WASHINGTON (AFP) — Democratic presidential candidate Barack Obama on Monday almost boasted of the "convergence" of the US administration and his Republican White House rival John McCain around his foreign policy goals for the United States.
Obama told Terry Moran on ABC's "Nightline" that after being fiercely criticized for proposing a 16-month timeline for US troop withdrawal from Iraq, both Baghdad and the White House have now "suggested that we needed some kind of time horizon.
"You know there was a whole verbiage around it, but there is a sense that we need to start to point to an end game here."
In much the same way, the Illinois senator said, his suggestion months ago that two additional brigades were needed in Afghanistan was opposed by McCain, "and now there is convergence around the notion that we need at least two and maybe three brigades."
Finally, Obama said he was "thrilled" after his much maligned proposal that the United States should talk with foes including Iran "to see a terrific diplomat, (Undersecretary of State) Bill Burns, now involved in conversation," with Iran.
"They are not setting the world on fire yet, nevertheless, you are starting to see some movements," Obama said regarding Washington's overtures toward Tehran.

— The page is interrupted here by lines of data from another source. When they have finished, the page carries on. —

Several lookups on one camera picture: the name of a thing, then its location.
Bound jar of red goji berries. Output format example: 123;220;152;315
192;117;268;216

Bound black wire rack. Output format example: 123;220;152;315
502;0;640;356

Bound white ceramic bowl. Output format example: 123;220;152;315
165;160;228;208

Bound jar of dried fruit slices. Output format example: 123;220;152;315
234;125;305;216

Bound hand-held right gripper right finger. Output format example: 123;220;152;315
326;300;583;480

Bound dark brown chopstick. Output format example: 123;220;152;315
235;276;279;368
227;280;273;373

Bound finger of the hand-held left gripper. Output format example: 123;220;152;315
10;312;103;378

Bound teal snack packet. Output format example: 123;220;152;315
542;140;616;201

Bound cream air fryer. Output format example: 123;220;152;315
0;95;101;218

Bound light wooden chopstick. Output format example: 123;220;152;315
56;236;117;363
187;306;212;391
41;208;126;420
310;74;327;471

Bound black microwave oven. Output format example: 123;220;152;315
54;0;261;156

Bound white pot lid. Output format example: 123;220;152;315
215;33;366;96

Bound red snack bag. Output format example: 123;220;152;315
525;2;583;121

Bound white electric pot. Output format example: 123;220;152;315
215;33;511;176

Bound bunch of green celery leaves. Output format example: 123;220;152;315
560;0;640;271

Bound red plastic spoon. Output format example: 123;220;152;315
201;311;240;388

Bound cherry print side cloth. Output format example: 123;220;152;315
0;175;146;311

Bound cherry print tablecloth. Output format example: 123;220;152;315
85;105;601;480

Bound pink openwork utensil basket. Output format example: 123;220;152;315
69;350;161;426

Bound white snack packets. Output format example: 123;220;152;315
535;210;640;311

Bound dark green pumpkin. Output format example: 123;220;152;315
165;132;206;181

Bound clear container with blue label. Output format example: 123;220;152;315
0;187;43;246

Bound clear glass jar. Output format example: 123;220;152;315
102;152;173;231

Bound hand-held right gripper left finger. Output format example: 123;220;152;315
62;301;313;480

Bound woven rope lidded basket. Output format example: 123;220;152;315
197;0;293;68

"So there is a convergence around a set of principles in terms of pursuing our foreign policy, that corresponds to a lot of the things I have been suggesting," the 46-year-old senator told his ABC interviewer in Baghdad, where he arrived Monday for a two-day visit.
Obama elegantly avoided an open boast when asked if he thought things were coming his way.
"Well, you know, it is not just a matter of coming my way. There is a reality there that has to be addressed.
"And if you clear the underbrush of ideology and people having different positions, and arguing from different perspectives, at some point, you have to land on reality in order to make sure that the American people are safe."